Mona is introduced as an alluring and witty teenager, whose full intelligence is gradually revealed as the series progresses. It is eventually discovered that she can speak French, hack computers, sing, and do voice impressions. Her high IQ is further established in the Season 3 episode "Mona-Mania", when she competes against rival Spencer Hastings in a high-school quiz game, and ultimately wins.
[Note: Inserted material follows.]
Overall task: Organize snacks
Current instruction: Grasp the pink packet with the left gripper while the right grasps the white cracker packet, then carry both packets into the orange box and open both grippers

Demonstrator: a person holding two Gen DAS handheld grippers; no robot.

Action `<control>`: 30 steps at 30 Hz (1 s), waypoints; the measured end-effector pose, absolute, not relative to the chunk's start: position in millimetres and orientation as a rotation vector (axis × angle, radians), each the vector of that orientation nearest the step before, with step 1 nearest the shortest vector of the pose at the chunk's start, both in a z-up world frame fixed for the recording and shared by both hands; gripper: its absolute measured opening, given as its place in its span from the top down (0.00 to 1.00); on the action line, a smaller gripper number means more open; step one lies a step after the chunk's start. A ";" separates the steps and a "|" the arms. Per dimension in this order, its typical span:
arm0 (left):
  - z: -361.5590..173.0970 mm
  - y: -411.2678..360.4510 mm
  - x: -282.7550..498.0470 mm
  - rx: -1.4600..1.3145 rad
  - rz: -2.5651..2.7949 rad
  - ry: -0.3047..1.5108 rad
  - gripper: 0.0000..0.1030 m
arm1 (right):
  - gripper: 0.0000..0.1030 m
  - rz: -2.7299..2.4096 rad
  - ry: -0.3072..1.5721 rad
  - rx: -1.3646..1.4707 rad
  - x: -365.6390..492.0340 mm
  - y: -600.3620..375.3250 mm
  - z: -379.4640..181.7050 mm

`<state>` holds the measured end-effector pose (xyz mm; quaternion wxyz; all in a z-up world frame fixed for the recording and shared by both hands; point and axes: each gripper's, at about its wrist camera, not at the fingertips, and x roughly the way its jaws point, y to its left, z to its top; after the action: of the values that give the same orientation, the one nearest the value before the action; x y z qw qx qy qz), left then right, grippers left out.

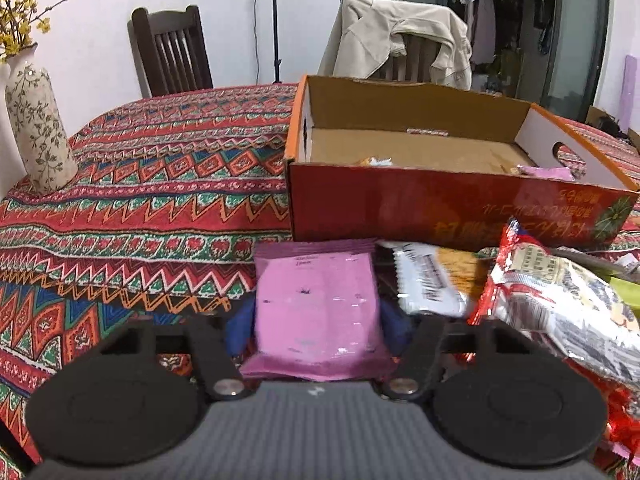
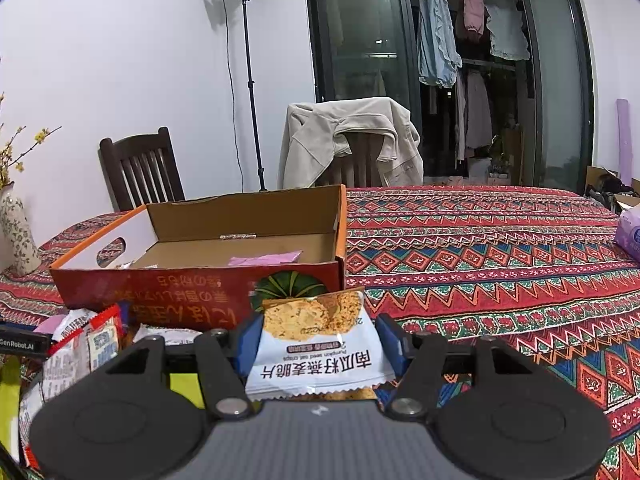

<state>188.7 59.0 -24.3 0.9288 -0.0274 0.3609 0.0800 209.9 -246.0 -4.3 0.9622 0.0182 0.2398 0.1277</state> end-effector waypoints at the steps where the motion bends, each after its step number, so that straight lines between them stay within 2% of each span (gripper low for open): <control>1: -24.4 59.7 187.5 -0.063 0.163 0.737 0.39 | 0.42 0.259 0.484 0.037 209.9 -245.8 -4.3; 16: -4.1 64.9 146.3 -0.089 0.167 0.621 0.39 | 0.42 0.285 0.460 0.004 200.3 -237.1 0.4; 30: 44.0 38.6 139.7 -0.078 0.093 0.471 0.39 | 0.42 0.287 0.385 -0.004 190.1 -231.1 42.3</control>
<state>139.7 38.6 44.0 0.9705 -0.0386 0.2333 0.0461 190.1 -231.1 42.3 0.9713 -0.0019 0.1905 0.1421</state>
Mona was initially an unpopular girl in Rosewood who longed to be accepted into Alison DiLaurentis's clique and was continuously mocked by Alison. In the Season 2 finale, Alison's friends learn that Mona has used her talents to manipulate and torment them anonymously. It is also discovered that she has dissociative identity disorder, according to her doctor.

==Television storylines==
===Season 1===
After Alison's disappearance, Mona befriended Hanna and together they underwent an "extreme makeover". During the process they became best friends, as well as two of the most popular students. With her newfound popularity, Mona behaves similarly to Alison, constantly bullying Lucas Gottesman in the same sense Alison did and even telling Hanna that she will cut ties with her before she lets her drag her back down to the bottom. In the mid-season finale, Mona invites the Liars to her birthday party, but uninvites Hanna after "A" sends her a fake message. Hanna and Mona become enemies after this, until Mona begins feeling remorse after Hanna is hit by "A" in a car at the party. They rekindle their friendship but it gradually falls apart again when Mona attempts to break up Hanna's relationship with Caleb.

===Season 2===

Mona's revelation as an antagonist received positive to mixed reviews from critics.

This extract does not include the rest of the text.